To address this challenge, we propose a novel loss function that integrates both low-pass and high-pass frequency information from different stages of feature extraction. By combining these two types of information, our model can capture the full range of features present in the input image, leading to improved segmentation accuracy. We demonstrate the effectiveness of FreMIM through experiments on several medical imaging datasets, showing that it achieves the highest Average Dice Score of 84.59% among all approaches tested.
To better understand how FreMIM works, let’s consider an analogy. Imagine you are trying to assemble a puzzle with thousands of pieces, but you only have access to a small portion of the complete image. Our method is like having multiple eyes that can see different parts of the puzzle at once, allowing us to piece together a more accurate picture of what’s there. By combining information from different stages of feature extraction, FreMIM can create a more complete and detailed understanding of the input image, leading to improved segmentation accuracy.

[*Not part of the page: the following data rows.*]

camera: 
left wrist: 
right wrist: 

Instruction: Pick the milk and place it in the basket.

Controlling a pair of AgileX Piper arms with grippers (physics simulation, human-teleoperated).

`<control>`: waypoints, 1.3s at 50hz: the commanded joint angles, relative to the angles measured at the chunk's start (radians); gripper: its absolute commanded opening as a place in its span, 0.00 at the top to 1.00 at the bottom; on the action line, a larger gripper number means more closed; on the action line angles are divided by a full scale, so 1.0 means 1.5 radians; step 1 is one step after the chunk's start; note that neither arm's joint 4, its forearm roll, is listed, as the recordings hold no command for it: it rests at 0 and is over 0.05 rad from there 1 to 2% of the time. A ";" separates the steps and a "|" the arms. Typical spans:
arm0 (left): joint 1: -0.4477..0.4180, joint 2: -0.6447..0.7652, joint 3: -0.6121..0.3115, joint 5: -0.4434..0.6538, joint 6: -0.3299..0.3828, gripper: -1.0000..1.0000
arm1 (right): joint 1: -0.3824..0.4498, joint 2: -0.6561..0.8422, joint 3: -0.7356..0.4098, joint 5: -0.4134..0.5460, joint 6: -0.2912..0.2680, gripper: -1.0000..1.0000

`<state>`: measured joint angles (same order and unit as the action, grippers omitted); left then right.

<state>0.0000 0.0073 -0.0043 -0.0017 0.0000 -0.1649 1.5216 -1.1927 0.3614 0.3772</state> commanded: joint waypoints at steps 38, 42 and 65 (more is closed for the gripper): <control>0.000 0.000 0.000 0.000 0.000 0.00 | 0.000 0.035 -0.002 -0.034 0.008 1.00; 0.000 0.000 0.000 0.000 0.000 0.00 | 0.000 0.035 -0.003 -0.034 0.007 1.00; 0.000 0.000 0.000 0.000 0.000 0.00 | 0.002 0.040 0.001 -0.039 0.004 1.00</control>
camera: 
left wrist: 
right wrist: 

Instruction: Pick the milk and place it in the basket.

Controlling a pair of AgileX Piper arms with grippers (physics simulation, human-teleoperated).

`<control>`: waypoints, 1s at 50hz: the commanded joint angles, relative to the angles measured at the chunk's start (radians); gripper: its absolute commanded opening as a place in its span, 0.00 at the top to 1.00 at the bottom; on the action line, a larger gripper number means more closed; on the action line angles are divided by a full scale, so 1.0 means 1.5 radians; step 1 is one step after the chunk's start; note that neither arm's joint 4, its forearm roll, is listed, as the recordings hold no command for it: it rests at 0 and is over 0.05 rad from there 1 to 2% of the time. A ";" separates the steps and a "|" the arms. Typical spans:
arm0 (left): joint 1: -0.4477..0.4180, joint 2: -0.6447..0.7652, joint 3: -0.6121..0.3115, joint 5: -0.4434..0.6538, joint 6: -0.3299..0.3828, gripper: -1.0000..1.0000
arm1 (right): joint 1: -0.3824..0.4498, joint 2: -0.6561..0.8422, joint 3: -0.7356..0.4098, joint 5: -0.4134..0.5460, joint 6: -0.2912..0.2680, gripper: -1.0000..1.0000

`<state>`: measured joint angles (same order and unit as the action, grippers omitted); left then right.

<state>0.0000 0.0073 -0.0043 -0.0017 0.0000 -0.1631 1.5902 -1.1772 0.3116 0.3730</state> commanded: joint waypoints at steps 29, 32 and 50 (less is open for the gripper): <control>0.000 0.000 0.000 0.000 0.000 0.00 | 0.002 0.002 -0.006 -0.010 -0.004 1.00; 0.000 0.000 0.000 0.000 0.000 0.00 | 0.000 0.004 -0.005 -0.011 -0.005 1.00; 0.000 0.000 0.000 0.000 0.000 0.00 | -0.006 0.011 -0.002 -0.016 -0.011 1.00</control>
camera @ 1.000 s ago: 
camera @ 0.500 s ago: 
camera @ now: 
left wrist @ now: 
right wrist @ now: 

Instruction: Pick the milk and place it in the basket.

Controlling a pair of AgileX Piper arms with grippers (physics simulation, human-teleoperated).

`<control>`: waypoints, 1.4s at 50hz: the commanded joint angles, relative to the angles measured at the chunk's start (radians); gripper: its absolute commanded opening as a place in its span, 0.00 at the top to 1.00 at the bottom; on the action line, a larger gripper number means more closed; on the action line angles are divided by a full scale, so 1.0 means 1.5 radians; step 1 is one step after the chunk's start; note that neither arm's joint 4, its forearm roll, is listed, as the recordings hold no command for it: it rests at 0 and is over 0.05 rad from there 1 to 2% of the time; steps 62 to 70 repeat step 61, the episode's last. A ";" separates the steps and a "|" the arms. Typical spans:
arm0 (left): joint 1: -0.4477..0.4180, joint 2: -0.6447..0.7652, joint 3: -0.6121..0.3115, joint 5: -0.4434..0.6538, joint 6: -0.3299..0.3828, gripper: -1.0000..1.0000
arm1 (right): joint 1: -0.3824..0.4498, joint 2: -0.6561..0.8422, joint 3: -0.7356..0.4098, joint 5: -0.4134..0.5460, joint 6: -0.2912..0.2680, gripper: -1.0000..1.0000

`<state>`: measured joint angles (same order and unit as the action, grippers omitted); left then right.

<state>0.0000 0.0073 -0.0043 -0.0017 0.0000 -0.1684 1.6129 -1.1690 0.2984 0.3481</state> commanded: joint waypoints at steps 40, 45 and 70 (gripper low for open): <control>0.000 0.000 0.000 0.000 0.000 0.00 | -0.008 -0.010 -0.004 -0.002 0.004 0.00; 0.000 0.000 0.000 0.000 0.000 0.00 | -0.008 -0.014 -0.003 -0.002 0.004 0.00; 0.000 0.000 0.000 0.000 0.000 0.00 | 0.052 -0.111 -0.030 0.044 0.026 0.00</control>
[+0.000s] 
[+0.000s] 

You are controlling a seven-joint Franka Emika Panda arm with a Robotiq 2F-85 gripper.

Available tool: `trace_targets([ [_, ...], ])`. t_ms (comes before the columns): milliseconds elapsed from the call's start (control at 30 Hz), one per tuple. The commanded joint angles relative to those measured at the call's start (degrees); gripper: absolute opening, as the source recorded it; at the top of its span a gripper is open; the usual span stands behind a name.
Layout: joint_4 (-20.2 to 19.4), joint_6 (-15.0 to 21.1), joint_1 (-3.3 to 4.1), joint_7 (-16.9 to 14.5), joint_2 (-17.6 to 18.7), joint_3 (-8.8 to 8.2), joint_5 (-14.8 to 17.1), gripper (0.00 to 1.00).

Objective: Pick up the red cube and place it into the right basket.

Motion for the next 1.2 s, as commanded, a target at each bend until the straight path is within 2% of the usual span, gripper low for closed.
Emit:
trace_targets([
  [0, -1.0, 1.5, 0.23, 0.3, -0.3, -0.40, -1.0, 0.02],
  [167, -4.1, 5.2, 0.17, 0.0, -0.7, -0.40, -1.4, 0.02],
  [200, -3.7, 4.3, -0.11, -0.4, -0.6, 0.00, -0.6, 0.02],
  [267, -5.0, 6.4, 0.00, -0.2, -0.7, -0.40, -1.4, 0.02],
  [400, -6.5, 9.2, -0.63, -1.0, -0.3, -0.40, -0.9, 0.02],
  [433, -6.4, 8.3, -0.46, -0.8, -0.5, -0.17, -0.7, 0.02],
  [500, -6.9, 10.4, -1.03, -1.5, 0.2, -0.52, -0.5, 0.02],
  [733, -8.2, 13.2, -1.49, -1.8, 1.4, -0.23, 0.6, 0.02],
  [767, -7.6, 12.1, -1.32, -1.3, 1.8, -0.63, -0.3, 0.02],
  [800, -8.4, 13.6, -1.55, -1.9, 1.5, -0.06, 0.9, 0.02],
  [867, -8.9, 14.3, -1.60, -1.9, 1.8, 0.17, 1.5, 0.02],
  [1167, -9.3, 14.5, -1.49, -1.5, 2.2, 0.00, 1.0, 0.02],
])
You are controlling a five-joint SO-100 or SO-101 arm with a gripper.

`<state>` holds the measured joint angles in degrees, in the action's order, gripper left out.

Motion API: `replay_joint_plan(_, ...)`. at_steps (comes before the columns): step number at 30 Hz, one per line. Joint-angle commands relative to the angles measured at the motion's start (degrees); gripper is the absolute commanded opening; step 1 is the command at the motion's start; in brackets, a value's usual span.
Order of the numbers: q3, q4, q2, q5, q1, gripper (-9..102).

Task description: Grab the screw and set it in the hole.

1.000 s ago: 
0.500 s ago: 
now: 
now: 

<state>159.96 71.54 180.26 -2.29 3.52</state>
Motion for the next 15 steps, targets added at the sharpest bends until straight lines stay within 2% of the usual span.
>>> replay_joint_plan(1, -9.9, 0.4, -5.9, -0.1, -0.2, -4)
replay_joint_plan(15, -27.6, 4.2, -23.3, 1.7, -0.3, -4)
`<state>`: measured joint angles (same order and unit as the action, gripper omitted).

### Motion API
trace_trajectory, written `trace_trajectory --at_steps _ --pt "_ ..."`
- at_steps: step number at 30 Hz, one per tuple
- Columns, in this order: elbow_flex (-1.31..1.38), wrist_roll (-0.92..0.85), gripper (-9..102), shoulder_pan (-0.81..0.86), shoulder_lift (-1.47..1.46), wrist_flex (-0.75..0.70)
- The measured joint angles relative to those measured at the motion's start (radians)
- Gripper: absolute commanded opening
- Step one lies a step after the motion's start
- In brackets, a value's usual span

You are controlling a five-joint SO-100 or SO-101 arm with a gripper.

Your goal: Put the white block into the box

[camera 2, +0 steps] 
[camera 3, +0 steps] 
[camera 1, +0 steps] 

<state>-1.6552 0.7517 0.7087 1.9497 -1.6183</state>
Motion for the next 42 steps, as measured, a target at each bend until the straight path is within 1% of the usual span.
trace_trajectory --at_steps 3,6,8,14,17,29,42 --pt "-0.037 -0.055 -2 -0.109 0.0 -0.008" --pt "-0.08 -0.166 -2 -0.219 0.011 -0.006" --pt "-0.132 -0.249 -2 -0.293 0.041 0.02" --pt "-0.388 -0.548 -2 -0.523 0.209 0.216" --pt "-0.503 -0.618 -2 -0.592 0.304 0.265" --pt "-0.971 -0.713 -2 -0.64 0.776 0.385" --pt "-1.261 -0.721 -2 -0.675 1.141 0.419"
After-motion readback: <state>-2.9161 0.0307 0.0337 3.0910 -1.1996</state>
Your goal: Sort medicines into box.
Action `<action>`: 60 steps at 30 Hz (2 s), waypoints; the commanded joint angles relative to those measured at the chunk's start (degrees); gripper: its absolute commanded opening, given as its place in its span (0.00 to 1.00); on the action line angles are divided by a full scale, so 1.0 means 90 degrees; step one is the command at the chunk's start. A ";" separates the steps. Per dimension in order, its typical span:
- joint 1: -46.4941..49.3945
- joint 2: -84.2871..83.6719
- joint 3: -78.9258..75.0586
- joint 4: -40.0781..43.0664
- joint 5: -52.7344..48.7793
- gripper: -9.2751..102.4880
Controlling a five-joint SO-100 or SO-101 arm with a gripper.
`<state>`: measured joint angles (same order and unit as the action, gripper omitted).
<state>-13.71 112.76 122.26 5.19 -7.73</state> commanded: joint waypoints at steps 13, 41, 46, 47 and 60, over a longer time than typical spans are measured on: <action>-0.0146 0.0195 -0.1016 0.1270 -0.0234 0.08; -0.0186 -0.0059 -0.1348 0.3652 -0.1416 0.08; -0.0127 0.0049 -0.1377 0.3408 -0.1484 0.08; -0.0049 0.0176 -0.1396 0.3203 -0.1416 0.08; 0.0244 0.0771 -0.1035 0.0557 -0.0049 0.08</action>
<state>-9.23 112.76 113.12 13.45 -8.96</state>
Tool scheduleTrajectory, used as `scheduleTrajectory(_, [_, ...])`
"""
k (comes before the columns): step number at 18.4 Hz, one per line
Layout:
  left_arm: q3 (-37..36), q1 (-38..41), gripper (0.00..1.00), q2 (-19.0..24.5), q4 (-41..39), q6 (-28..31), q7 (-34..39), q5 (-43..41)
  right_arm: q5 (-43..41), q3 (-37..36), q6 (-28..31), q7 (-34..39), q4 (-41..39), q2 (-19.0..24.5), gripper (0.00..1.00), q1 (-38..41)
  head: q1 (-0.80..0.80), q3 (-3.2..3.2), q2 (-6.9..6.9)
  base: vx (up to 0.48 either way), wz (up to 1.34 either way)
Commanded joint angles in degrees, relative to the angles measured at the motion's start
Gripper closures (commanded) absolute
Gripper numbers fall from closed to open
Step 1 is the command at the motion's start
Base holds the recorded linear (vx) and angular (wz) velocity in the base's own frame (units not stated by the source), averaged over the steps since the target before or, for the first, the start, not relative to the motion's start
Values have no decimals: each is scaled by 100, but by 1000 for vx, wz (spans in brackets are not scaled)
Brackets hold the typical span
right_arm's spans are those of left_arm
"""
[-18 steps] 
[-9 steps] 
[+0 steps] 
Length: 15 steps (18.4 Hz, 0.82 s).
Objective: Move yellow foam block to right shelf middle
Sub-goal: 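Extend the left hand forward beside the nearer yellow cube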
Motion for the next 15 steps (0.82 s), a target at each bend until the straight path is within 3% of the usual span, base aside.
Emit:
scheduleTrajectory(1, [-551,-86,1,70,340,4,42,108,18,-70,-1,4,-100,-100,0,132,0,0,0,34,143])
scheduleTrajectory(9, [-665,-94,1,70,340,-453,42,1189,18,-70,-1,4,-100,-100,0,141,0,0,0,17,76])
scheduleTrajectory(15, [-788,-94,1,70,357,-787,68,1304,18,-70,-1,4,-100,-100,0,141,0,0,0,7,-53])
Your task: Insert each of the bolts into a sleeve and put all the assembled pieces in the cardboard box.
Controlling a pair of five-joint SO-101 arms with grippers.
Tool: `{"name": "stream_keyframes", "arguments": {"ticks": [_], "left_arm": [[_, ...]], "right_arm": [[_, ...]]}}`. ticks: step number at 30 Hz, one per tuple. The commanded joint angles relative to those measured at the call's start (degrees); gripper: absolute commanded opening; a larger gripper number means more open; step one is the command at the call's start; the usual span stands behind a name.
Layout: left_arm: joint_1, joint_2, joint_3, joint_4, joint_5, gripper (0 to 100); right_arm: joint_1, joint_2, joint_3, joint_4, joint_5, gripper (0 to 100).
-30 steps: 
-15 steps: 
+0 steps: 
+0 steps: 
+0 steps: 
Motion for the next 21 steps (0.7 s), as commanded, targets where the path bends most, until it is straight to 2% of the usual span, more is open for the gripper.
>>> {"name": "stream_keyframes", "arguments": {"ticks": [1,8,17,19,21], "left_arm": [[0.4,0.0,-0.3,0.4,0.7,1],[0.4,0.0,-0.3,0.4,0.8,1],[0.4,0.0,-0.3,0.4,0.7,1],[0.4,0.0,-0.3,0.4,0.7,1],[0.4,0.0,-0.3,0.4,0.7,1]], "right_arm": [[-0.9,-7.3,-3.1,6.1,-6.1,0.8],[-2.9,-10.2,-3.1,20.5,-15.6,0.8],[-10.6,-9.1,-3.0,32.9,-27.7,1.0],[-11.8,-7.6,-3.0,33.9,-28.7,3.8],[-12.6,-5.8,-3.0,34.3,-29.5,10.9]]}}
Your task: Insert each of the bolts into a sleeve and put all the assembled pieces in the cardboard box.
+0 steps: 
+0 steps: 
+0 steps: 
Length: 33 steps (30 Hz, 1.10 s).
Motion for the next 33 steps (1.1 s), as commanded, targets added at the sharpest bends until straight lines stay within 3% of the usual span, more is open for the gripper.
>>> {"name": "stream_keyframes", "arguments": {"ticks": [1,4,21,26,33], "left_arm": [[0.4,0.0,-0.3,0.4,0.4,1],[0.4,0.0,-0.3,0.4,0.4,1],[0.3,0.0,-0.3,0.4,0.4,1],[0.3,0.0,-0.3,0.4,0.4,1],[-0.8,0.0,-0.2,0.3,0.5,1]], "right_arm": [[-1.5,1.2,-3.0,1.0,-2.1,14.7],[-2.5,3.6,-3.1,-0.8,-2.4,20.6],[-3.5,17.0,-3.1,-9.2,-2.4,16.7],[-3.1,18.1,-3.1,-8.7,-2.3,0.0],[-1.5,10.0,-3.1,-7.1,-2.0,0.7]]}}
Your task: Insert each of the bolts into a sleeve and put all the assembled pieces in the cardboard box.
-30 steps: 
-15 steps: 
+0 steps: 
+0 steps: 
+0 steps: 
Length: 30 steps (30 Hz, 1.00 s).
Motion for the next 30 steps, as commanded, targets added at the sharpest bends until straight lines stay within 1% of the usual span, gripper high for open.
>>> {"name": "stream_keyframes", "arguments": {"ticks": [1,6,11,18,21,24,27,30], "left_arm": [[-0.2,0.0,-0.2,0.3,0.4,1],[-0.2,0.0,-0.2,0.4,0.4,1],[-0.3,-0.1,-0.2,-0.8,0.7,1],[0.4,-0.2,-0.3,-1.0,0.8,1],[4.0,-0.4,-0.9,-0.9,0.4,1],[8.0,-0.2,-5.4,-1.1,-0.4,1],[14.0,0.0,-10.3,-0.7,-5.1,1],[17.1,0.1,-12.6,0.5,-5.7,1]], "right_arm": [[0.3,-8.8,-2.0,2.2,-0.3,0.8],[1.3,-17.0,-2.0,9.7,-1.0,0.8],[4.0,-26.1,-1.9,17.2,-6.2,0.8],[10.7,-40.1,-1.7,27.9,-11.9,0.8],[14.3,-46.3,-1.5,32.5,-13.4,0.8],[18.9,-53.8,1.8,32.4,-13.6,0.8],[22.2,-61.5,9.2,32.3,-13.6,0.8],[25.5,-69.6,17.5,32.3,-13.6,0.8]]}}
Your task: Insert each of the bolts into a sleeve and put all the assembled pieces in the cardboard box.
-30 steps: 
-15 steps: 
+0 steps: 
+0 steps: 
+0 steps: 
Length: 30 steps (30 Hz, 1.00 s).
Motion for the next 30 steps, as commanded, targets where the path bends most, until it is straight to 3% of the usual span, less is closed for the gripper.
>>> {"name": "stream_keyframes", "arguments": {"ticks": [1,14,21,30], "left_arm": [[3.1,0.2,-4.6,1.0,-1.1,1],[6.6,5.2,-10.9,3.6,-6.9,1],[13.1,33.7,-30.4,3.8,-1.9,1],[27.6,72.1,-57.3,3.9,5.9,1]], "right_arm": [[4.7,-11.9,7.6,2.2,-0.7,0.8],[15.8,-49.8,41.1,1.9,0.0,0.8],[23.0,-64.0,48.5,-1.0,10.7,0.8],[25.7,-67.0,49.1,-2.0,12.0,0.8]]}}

In summary, FreMIM is a novel approach to medical image segmentation that leverages the ability to extract features with multiple semantic levels at different stages to improve accuracy. By integrating both low-pass and high-pass frequency information from different stages, our method can capture the full range of features present in the input image, leading to improved segmentation accuracy. Through experiments on several medical imaging datasets, we demonstrate the effectiveness of FreMIM and show that it achieves the highest Average Dice Score among all approaches tested.